[Aim of the task] Print each line below verbatim, skipping every picture.
[Start of section]
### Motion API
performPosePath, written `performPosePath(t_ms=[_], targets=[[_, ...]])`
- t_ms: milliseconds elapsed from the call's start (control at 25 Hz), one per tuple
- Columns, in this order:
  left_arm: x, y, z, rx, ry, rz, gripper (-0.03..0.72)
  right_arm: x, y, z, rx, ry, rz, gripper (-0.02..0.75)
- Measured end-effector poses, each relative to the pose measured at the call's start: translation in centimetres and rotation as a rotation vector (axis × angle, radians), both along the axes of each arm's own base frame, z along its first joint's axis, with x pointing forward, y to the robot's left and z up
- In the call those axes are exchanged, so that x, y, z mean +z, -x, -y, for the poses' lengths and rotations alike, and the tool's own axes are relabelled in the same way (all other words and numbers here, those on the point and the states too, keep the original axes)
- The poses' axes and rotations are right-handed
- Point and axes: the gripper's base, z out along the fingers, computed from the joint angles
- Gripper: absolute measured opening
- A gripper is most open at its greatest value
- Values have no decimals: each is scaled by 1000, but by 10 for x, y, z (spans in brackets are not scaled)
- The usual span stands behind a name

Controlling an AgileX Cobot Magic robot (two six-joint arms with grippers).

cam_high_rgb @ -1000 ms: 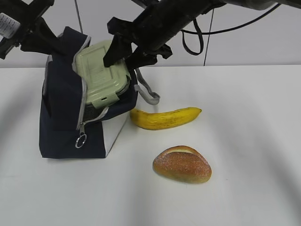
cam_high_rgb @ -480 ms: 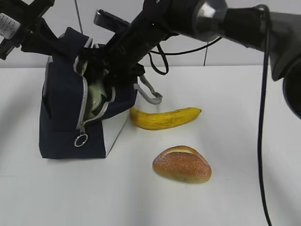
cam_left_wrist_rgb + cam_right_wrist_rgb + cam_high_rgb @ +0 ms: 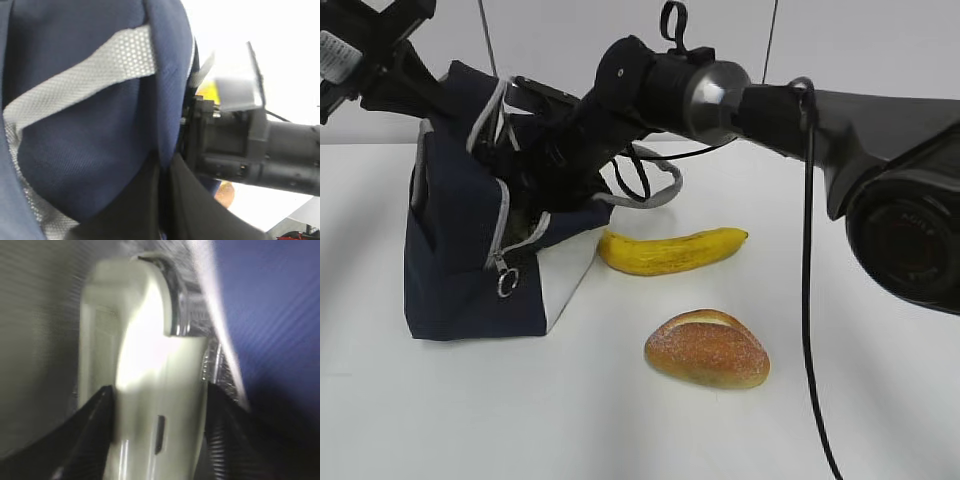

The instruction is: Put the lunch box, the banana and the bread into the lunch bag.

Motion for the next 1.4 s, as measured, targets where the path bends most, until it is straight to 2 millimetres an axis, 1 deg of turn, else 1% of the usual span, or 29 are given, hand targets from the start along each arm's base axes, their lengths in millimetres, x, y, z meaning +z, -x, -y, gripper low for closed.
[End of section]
[Worked solution]
### Motion API
performPosePath, written `performPosePath(t_ms=[_], targets=[[_, ...]])`
- t_ms: milliseconds elapsed from the call's start (control at 25 Hz), one per tuple
- Columns, in this order:
  left_arm: x, y, z, rx, ry, rz, gripper (-0.03..0.72)
  right_arm: x, y, z, rx, ry, rz, gripper (-0.02..0.75)
- Measured end-effector poses, each relative to the pose measured at the call's start: translation in centimetres and rotation as a rotation vector (axis × angle, radians), both along the axes of each arm's own base frame, z along its first joint's axis, with x pointing forward, y to the robot's left and z up
- In the call those axes are exchanged, so that x, y, z mean +z, -x, -y, for the poses' lengths and rotations alike, and the tool's own axes are relabelled in the same way (all other words and numbers here, those on the point and the states too, keep the original axes)
- The poses' axes and rotations are right-handed
- Point and axes: the gripper's base, z out along the fingers, computed from the joint angles
- Gripper: absolute measured opening
- A gripper is most open at its greatest value
- Values have no decimals: each is scaled by 1000, but by 10 for x, y, z (spans in brackets are not scaled)
- The usual span stands behind a name

Controlling an AgileX Cobot Magic robot (two six-joint arms with grippers).

cam_high_rgb @ -1000 ms: 
cam_high_rgb @ -480 ms: 
cam_left_wrist_rgb + cam_right_wrist_rgb + cam_high_rgb @ +0 ms: 

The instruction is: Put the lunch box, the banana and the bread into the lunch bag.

Motion for the next 1.4 s, as measured, targets where the path bends most, until it is straight to 2 millimetres an axis, 1 deg of turn, else 1% of the usual span, or 29 are given, hand targets from the start along each arm's base axes, their lengths in millimetres, x, y, z meaning +z, -x, -y, gripper low for closed.

The exercise has been carried out in full.